> **What is being asked**: Repeat the listing that follows exactly. Pictures are not part of the copy.

***** Records for this exercise *****

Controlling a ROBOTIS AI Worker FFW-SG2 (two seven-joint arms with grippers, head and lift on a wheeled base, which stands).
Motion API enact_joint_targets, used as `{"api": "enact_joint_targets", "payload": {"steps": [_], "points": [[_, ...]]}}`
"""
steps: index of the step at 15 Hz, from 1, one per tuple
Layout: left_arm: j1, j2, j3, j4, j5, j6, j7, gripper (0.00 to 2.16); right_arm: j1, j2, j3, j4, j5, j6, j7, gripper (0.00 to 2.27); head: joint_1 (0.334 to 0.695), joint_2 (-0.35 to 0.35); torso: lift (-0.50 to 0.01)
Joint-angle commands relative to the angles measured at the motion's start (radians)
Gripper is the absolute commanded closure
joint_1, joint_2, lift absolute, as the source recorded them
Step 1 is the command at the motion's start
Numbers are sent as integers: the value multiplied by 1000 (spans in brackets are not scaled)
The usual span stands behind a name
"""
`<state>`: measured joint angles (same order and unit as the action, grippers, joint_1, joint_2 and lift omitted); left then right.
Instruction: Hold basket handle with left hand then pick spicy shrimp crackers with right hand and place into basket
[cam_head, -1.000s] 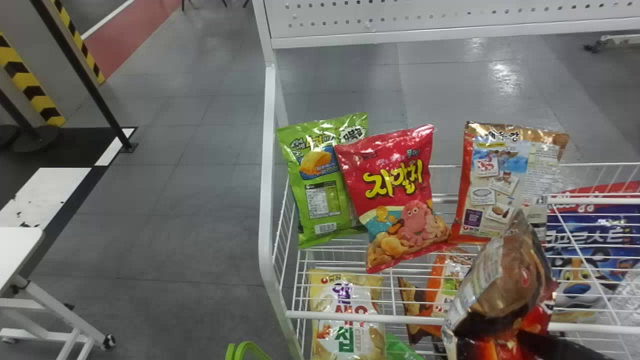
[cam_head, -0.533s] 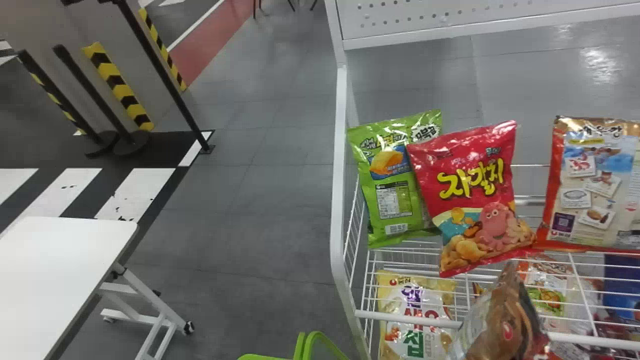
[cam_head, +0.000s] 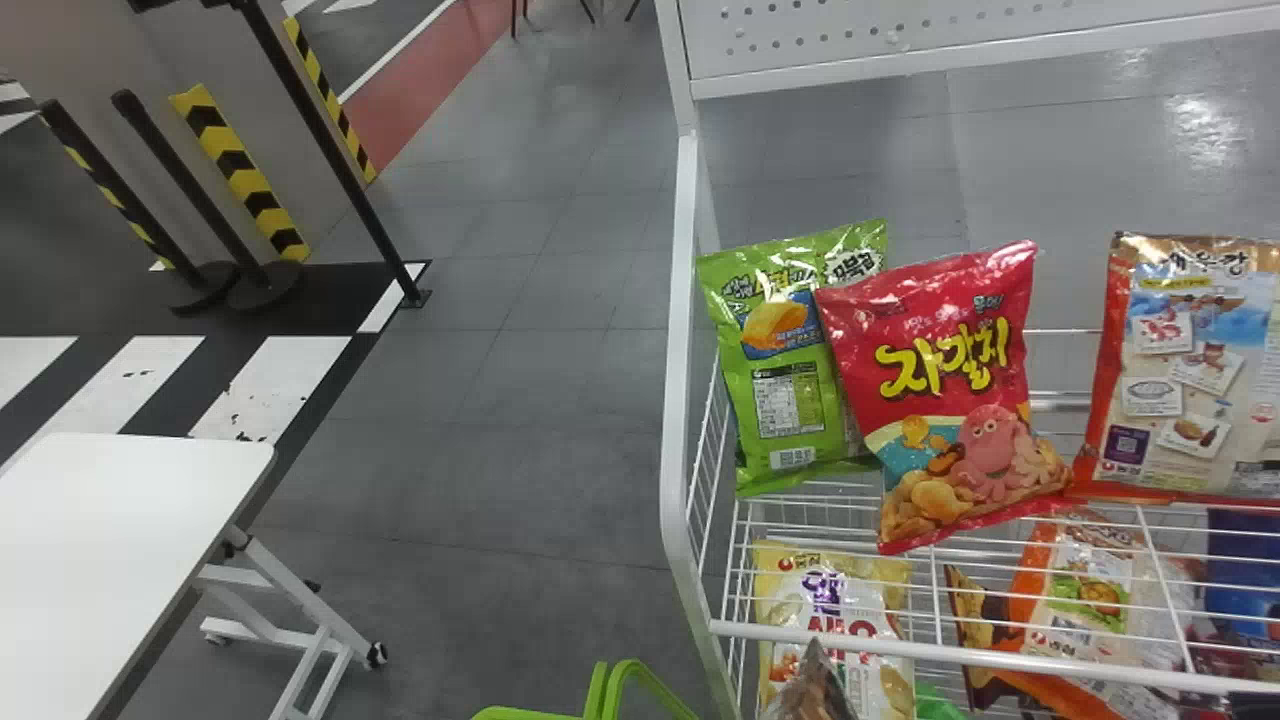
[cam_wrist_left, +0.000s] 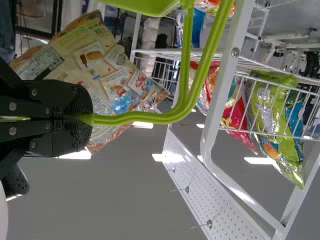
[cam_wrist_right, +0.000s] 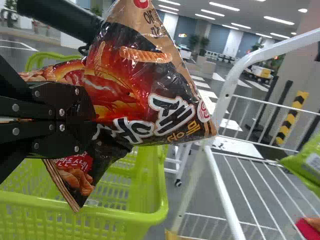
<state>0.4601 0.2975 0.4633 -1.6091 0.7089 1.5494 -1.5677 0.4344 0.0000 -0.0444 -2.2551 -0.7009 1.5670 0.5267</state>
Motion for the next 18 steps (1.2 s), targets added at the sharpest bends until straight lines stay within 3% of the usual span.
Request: {"api": "enact_joint_targets", "payload": {"steps": [1,5,6,7,8,9,18], "points": [[0,0,1,0,4,2,-13,2148,-22,1,37,66,9,5,9,2246,695,350,-10],[0,0,1,-3,4,5,-13,2148,-51,1,97,212,9,5,49,2216,695,350,-10],[0,0,1,-2,4,5,-13,2148,-52,1,104,224,9,5,53,1983,695,350,-10],[0,0,1,-2,4,5,-13,2148,-54,1,104,226,17,5,68,1241,695,350,-10],[0,0,1,-2,4,5,-13,2148,-54,1,106,219,21,5,78,140,695,350,-10],[0,-1,1,-2,4,5,-13,2148,-54,1,106,215,21,5,78,-2,695,350,-10],[0,-3,1,5,4,2,-13,2148,-6,1,49,107,43,5,93,63,695,350,-10]]}}
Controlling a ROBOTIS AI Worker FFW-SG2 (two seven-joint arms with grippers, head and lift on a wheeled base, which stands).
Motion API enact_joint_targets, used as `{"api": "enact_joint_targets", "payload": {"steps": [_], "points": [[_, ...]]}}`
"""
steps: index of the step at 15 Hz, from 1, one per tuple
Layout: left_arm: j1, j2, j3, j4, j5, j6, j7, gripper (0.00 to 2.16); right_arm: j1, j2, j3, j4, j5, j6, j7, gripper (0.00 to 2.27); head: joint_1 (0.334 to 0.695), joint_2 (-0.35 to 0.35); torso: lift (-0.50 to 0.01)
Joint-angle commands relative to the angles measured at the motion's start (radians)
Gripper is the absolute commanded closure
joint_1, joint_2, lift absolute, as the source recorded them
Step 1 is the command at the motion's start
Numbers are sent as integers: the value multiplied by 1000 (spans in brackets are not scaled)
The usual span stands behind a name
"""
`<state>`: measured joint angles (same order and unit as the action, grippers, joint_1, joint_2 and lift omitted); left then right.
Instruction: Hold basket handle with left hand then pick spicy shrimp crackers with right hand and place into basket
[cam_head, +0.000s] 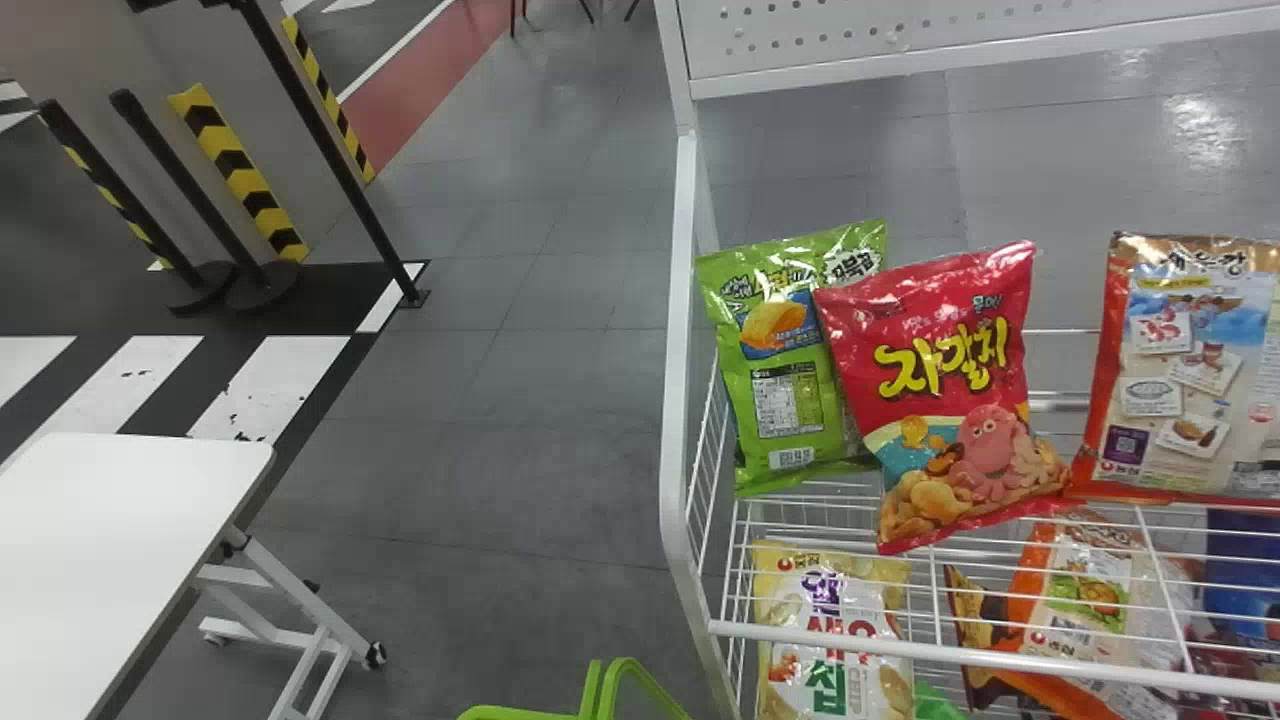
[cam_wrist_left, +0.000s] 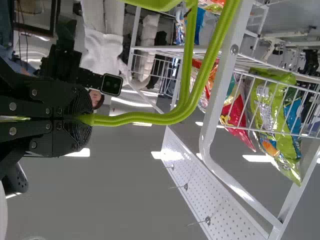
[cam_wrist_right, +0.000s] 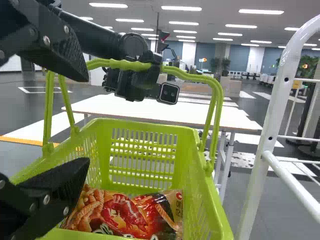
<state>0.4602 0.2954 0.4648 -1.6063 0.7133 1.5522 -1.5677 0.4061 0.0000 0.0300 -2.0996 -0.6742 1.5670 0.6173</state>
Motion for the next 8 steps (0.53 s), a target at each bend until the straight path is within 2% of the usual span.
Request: {"api": "enact_joint_targets", "payload": {"steps": [1,3,8], "points": [[0,-1,0,3,-2,0,-13,2148,42,1,-50,-85,36,5,12,66,695,350,-10],[0,-1,0,5,-3,-4,-13,2148,91,1,-91,-140,61,-86,16,90,695,350,-10],[-8,-4,-8,28,-11,-10,-13,2148,208,1,-159,-154,191,-564,52,127,695,350,-10]]}}
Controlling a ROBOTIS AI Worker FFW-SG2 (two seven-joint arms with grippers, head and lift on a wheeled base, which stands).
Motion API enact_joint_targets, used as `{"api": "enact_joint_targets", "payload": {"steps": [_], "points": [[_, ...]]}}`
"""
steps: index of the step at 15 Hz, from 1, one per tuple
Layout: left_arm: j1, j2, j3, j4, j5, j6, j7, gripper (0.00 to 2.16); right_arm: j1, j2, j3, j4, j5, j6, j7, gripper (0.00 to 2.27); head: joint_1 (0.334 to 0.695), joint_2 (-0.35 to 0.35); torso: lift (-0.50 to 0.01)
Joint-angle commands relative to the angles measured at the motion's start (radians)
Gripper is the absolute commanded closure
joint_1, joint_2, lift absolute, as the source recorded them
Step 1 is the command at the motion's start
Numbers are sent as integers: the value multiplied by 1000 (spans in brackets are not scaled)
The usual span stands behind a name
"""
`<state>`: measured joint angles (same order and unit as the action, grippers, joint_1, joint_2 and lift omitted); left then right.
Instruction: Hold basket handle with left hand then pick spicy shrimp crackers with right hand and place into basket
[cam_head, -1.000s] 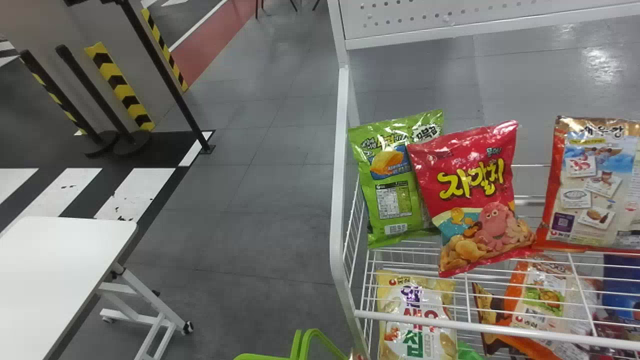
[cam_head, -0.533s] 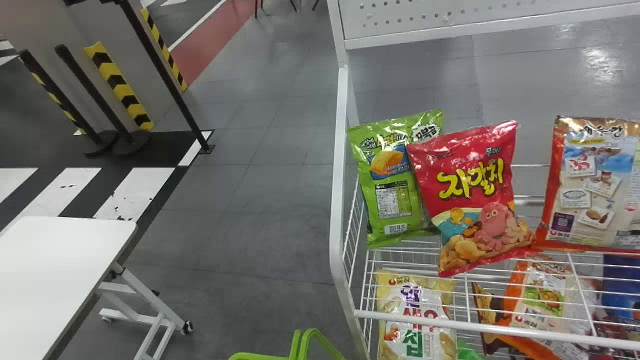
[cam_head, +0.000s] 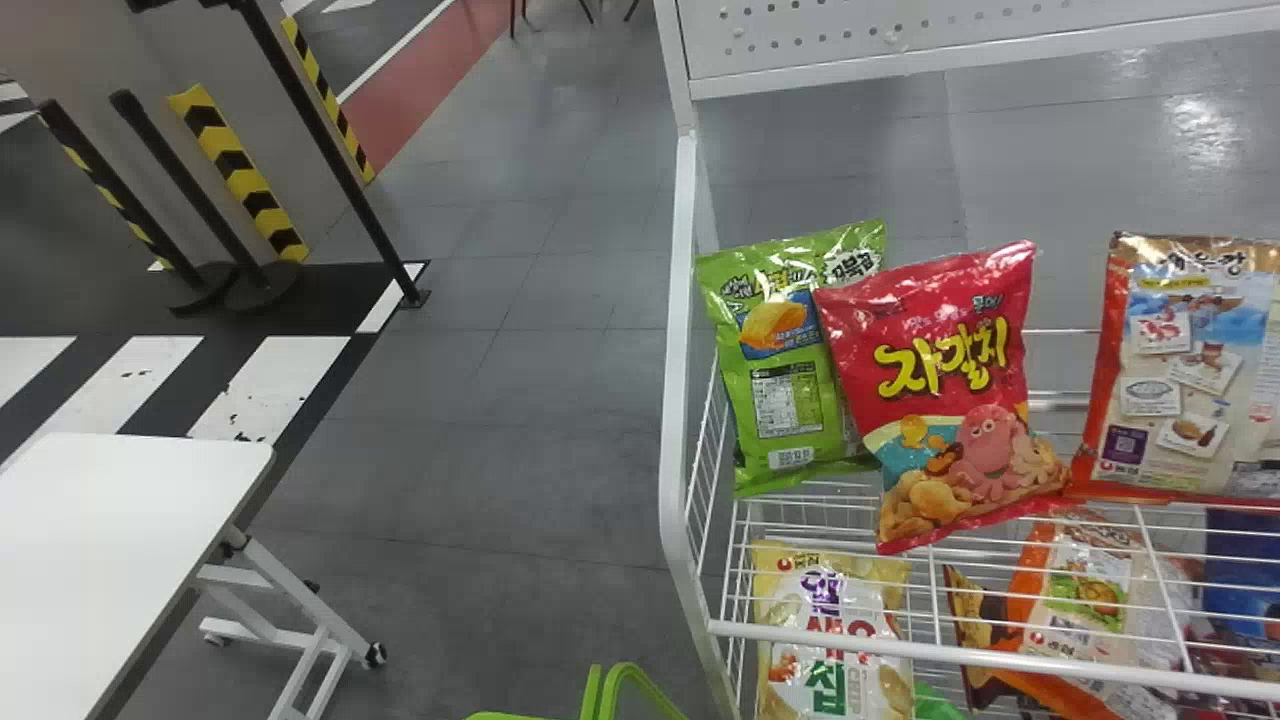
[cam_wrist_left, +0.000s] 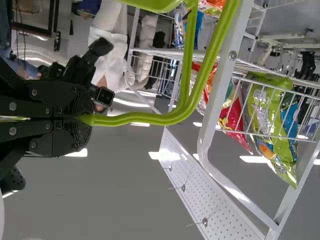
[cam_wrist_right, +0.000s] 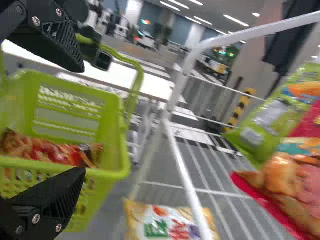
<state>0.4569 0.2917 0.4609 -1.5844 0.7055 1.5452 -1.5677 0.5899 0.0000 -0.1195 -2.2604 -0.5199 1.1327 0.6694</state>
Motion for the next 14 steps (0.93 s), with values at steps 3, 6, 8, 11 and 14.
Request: {"api": "enact_joint_targets", "payload": {"steps": [3,6,8,11,14], "points": [[-6,-2,-5,14,-6,-3,-13,2148,50,1,-14,62,123,-366,-11,127,695,350,-10],[-7,-2,-5,18,-6,-6,-13,2148,62,1,-12,151,202,-618,-25,130,695,310,-10],[-7,-2,-5,18,-8,-6,-13,2148,77,1,-12,200,235,-774,-39,137,695,244,-10],[-9,-5,-5,21,-11,-6,-13,2148,111,1,-12,275,262,-1035,-44,140,695,201,-10],[-9,-6,-5,27,-15,-9,-13,2148,133,1,-12,377,274,-1317,-73,144,695,147,-10]]}}
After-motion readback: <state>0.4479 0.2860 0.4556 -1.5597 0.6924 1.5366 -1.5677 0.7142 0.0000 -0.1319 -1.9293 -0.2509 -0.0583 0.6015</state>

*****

> **Answer section**:
Controlling a ROBOTIS AI Worker FFW-SG2 (two seven-joint arms with grippers, head and lift on a wheeled base, which stands).
Motion API enact_joint_targets, used as `{"api": "enact_joint_targets", "payload": {"steps": [_], "points": [[_, ...]]}}`
"""
steps: index of the step at 15 Hz, from 1, one per tuple
Layout: left_arm: j1, j2, j3, j4, j5, j6, j7, gripper (0.00 to 2.16); right_arm: j1, j2, j3, j4, j5, j6, j7, gripper (0.00 to 2.27); head: joint_1 (0.334 to 0.695), joint_2 (-0.35 to 0.35); torso: lift (-0.50 to 0.01)
Joint-angle commands relative to the angles measured at the motion's start (radians)
Gripper is the absolute commanded closure
joint_1, joint_2, lift absolute, as the source recorded them
Step 1 is the command at the motion's start
Numbers are sent as integers: the value multiplied by 1000 (spans in brackets are not scaled)
The usual span stands behind a name
"""
`<state>`: measured joint angles (same order and unit as the action, grippers, joint_1, joint_2 and lift omitted); left then right.
Instruction: Hold basket handle with left hand then pick spicy shrimp crackers with right hand and place into basket
[cam_head, -1.000s] 
[cam_head, -0.533s] 
[cam_head, +0.000s] 
[cam_wrist_left, +0.000s] 
[cam_wrist_right, +0.000s] 
<state>0.4601 0.2975 0.4633 -1.6091 0.7089 1.5494 -1.5677 0.4344 0.0000 -0.0444 -2.2551 -0.7009 1.5670 0.5267</state>
Motion for the next 18 steps (1.2 s), targets added at the sharpest bends until straight lines stay within 3% of the usual span.
Request: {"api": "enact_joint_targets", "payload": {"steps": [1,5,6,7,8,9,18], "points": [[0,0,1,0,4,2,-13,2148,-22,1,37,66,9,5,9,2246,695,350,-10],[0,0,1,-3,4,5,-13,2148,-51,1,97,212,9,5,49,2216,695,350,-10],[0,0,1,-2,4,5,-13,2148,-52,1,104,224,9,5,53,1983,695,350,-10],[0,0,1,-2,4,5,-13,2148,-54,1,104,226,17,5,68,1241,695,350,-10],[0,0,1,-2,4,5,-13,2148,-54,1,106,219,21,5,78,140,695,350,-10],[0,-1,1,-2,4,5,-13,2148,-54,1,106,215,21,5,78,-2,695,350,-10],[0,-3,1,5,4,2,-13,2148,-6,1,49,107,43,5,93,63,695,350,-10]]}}
Controlling a ROBOTIS AI Worker FFW-SG2 (two seven-joint arms with grippers, head and lift on a wheeled base, which stands).
Motion API enact_joint_targets, used as `{"api": "enact_joint_targets", "payload": {"steps": [_], "points": [[_, ...]]}}`
"""
steps: index of the step at 15 Hz, from 1, one per tuple
Layout: left_arm: j1, j2, j3, j4, j5, j6, j7, gripper (0.00 to 2.16); right_arm: j1, j2, j3, j4, j5, j6, j7, gripper (0.00 to 2.27); head: joint_1 (0.334 to 0.695), joint_2 (-0.35 to 0.35); torso: lift (-0.50 to 0.01)
Joint-angle commands relative to the angles measured at the motion's start (radians)
Gripper is the absolute commanded closure
joint_1, joint_2, lift absolute, as the source recorded them
Step 1 is the command at the motion's start
Numbers are sent as integers: the value multiplied by 1000 (spans in brackets are not scaled)
The usual span stands behind a name
"""
`<state>`: measured joint angles (same order and unit as the action, grippers, joint_1, joint_2 and lift omitted); left then right.
Instruction: Hold basket handle with left hand then pick spicy shrimp crackers with right hand and place into basket
[cam_head, +0.000s] 
[cam_wrist_left, +0.000s] 
[cam_wrist_right, +0.000s] 
<state>0.4602 0.2954 0.4648 -1.6063 0.7133 1.5522 -1.5677 0.4061 0.0000 0.0300 -2.0996 -0.6742 1.5670 0.6173</state>
Motion for the next 8 steps (0.53 s), a target at each bend until the straight path is within 2% of the usual span.
Request: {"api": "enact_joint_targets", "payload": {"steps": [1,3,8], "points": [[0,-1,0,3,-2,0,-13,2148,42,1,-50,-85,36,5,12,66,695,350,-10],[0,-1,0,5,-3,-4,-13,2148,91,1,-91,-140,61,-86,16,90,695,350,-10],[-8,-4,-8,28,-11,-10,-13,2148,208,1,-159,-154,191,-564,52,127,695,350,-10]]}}
Controlling a ROBOTIS AI Worker FFW-SG2 (two seven-joint arms with grippers, head and lift on a wheeled base, which stands).
Motion API enact_joint_targets, used as `{"api": "enact_joint_targets", "payload": {"steps": [_], "points": [[_, ...]]}}`
"""
steps: index of the step at 15 Hz, from 1, one per tuple
Layout: left_arm: j1, j2, j3, j4, j5, j6, j7, gripper (0.00 to 2.16); right_arm: j1, j2, j3, j4, j5, j6, j7, gripper (0.00 to 2.27); head: joint_1 (0.334 to 0.695), joint_2 (-0.35 to 0.35); torso: lift (-0.50 to 0.01)
Joint-angle commands relative to the angles measured at the motion's start (radians)
Gripper is the absolute commanded closure
joint_1, joint_2, lift absolute, as the source recorded them
Step 1 is the command at the motion's start
Numbers are sent as integers: the value multiplied by 1000 (spans in brackets are not scaled)
The usual span stands behind a name
"""
`<state>`: measured joint angles (same order and unit as the action, grippers, joint_1, joint_2 and lift omitted); left then right.
Instruction: Hold basket handle with left hand then pick spicy shrimp crackers with right hand and place into basket
[cam_head, -1.000s] 
[cam_head, -0.533s] 
[cam_head, +0.000s] 
[cam_wrist_left, +0.000s] 
[cam_wrist_right, +0.000s] 
<state>0.4569 0.2917 0.4609 -1.5844 0.7055 1.5452 -1.5677 0.5899 0.0000 -0.1195 -2.2604 -0.5199 1.1327 0.6694</state>
Motion for the next 14 steps (0.93 s), with values at steps 3, 6, 8, 11 and 14.
Request: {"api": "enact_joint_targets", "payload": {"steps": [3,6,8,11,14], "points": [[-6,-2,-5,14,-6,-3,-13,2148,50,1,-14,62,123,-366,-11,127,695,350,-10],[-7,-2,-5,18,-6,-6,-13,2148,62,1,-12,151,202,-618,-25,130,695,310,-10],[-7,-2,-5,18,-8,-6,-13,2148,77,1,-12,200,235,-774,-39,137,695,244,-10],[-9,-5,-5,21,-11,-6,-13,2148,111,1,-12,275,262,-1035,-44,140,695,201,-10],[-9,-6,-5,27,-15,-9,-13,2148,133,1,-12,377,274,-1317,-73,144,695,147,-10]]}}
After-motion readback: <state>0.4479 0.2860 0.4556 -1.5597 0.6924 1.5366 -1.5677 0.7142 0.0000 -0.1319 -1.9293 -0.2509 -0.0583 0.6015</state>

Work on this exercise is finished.